Time Warner Unveils Digital AthenaTV

Time Warner Cable made its "AthenaTV"
digital-video service official last week, while adding some technical and programming
details to the story.

As reported last week in Multichannel News, Time
Warner is launching a digital-video service, branded "AthenaTV," which will
eventually offer up to 100 channels.

Time Warner will start out carrying 30 video networks on
its AthenaTV digital feed, which is now being beamed to the MSO's digital test site
in Austin, Texas -- where several-hundred set-tops are deployed in "friendly"
homes, meaning those of employees -- said Kevin Leddy, Time Warner's senior vice
president of marketing.

Time Warner is adding networks to AthenaTV each day and, by
the end of the year, it expects the total to be up to 40. AthenaTV has the potential to
carry up to 100 services in time, officials said.
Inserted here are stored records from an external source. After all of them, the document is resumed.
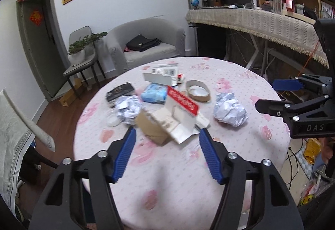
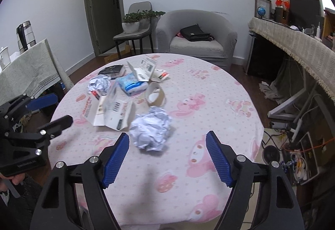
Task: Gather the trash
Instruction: 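Reach the right tool to the crumpled white paper ball and close on it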
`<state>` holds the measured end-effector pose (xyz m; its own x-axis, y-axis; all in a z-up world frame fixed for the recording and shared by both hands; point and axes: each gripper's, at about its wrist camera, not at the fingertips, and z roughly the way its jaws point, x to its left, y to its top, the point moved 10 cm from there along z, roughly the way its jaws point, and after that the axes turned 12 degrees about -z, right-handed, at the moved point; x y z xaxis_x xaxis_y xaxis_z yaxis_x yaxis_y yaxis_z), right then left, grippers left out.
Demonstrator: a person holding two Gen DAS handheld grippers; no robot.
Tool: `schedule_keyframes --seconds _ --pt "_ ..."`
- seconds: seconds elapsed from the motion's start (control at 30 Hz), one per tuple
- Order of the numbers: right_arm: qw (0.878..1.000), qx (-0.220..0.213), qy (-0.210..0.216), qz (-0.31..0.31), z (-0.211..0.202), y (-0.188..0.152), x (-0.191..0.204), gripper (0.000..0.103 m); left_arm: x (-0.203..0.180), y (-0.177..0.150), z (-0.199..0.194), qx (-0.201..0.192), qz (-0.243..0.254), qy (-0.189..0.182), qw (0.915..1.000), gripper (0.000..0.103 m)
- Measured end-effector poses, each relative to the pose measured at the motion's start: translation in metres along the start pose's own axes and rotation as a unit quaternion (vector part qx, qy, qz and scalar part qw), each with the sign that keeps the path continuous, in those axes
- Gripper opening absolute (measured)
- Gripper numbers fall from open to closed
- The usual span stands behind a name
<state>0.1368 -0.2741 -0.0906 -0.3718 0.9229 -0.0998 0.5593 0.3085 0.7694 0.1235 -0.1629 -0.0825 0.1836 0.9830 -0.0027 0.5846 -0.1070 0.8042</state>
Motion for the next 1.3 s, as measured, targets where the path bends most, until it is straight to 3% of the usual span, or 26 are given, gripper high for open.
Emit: schedule_keyframes --seconds 0.27,0.4,0.53,0.83,0.87,1.3 --pt "1.000 -0.007 0.013 0.017 0.004 -0.002 -0.019 0.077 -0.026 0.001 0.033 0.015 0.022 0.009 0.9996 0.054" --pt "1.000 -0.007 0.019 0.020 0.007 -0.002 -0.024 0.077 -0.025 0.001 0.049 0.029 0.015 0.016 0.9993 0.044" --pt "0.999 -0.006 0.027 0.021 0.012 -0.001 -0.027 0.077 -0.022 0.003 0.062 0.039 -0.004 0.014 0.9991 0.042" --pt "0.997 0.010 0.079 0.023 0.034 -0.001 -0.016 0.077 -0.013 0.003 0.082 0.067 -0.030 0.019 0.9971 0.022" --pt "0.996 0.010 0.082 0.023 0.035 -0.001 -0.014 0.077 -0.011 0.002 0.085 0.074 -0.034 0.017 0.9965 0.015" --pt "0.994 0.029 0.107 0.002 0.042 -0.001 0.010 0.077 -0.009 0.012 0.067 0.074 -0.060 -0.020 0.9952 0.003"
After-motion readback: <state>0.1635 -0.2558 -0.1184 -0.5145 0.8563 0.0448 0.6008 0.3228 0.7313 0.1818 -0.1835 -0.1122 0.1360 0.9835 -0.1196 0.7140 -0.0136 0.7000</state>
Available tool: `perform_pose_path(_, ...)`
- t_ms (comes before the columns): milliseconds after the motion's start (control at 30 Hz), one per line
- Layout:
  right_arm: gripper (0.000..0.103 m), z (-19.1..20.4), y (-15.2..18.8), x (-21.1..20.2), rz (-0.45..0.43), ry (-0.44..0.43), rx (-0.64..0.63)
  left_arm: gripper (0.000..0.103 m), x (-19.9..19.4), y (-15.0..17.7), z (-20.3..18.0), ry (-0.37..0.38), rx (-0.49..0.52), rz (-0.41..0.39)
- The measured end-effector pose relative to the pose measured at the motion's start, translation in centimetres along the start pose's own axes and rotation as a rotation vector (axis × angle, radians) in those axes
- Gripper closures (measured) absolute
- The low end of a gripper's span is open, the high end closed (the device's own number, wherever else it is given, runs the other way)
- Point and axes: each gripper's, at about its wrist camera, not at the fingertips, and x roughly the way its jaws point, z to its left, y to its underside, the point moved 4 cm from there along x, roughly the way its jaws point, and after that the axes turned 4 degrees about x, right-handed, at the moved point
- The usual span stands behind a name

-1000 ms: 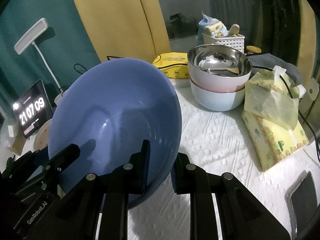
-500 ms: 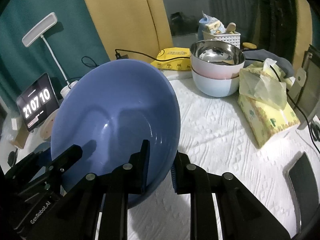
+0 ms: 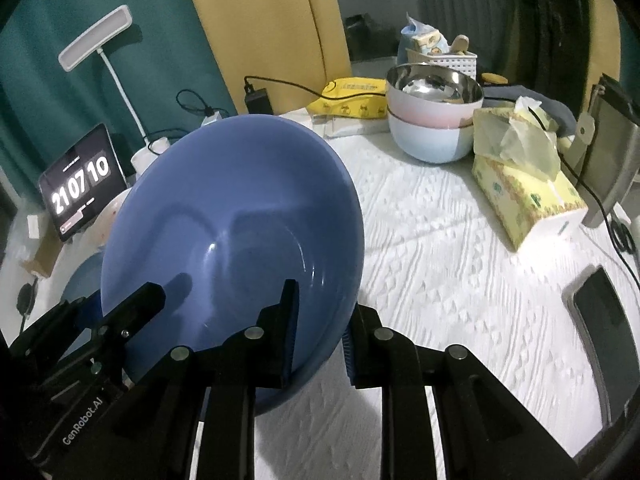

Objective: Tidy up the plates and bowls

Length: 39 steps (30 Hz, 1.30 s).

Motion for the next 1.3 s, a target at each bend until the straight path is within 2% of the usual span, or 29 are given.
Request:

AthenaTV's initial program lineup includes CNN/SI,
CNNfn, The Golf Channel, Ovation-The Arts Network, Eye on People, Discovery Kids,
Discovery Science, BET on Jazz and Game Show Network. Time Warner will use three
transponders to transport these and other services, executives said, while maintaining
options for two additional transponders.

Time Warner is using Austin as its test site for its
digital "Pegasus" set-tops and digital video. Once that technical trial is over,
the MSO will offer AthenaTV to subscribers in Austin, and then roll it out commercially
across the country, most likely later next year, sources familiar with the matter said.

Leddy declined to put a timetable on the test period and
rollout.

Time Warner will offer AthenaTV to other MSOs, but it
doesn't really view the service as a direct competitor to Tele-Communications
Inc.'s Headend in the Sky service, since HITS and AthenaTV are aimed at different
markets.

While HITS was designed for smaller systems that
haven't been upgraded and that have limited channel capacity, Time Warner created
AthenaTV for upgraded systems with 750-megahertz capacity, Leddy said. Time Warner expects
to strike a deal to use HITS for some of its smaller systems.

Time Warner is also in discussions with Comcast Corp. and
MediaOne about taking co-ownership in AthenaTV, Leddy confirmed.

"We're still talking to potential joint-venture
partners," he said.

A spokesman for MediaOne declined to comment, and Comcast
couldn't be reached for comment.

On the satellite side, Time Warner will launch AthenaTV on
Loral Skynet's Telstar 5 bird. For the digital tests in Austin, Time Warner will
combine the Loral payload with a new digital pay-per-view feed from Viewer's Choice,
and then blend in digital-multiplex feeds from Home Box Office/Cinemax and Showtime/The
Movie Channel. Multiple digital-music feeds will also be included in the service.

The AthenaTV programming will eventually shift over to
Telstar 7, which is scheduled to be in service by the second quarter of next year, Loral
executives said.

Several programmers had said that Time Warner planned to
move channels that were part of new-product tiers over to AthenaTV's digital feed and
off analog totally. But Leddy said this wasn't true, and that NPT channels won't
lose their analog berths.

That's because for an unspecified time period, Time
Warner also plans to simulcast some of the AthenaTV channels in both analog and digital
formats, executives said. The simulcast is largely a migration plan, enabled by the large
amounts of 750-MHz bandwidth that Time Warner has put in place via network upgrades.

Plus, said Michael Hayashi, vice president of advanced
services for the MSO, simulcasting in analog eliminates the need for Time Warner to have
to buy digital boxes that include analog descramblers, which simply adds to the cost of
going digital.

"Putting an analog descrambler in a digital box
doesn't have good retail implications," Hayashi said. "Simulcasting has
everything to do with breaking away from legacy analog scrambling techniques."

As reported last week, Time Warner settled on
Scientific-Atlanta Inc. for the digital-headend equipment that it needs for AthenaTV. In
the arrangement, Time Warner will use S-A's "PowerVu" digital-video system
to deliver up to 100 channels of AthenaTV programming.

Perry Tanner, president of S-A's Satellite Television
Networks business unit, said the PowerVu system -- with built-in statistical-multiplexing
capabilities, as well as the ability to use the full bandwidth of the satellite --
"provides a more efficient way for programmers and cable operators to deliver
services to the set-top."

PowerVu lets Time Warner use either the 256 or 64 QAM
(quadrature amplitude modulation) format, executives said. The use of 256 QAM affords up
to 40 percent more digital capacity, which can either be applied to more channels or to
improved picture quality, said Jim Chiddix, chief technical officer for the MSO.

Time Warner and S-A will also create a National Addressable
Center to centralize subscriber management of the digital set-tops, which will allow
operators the choice of either national or local control of the set-tops that they use.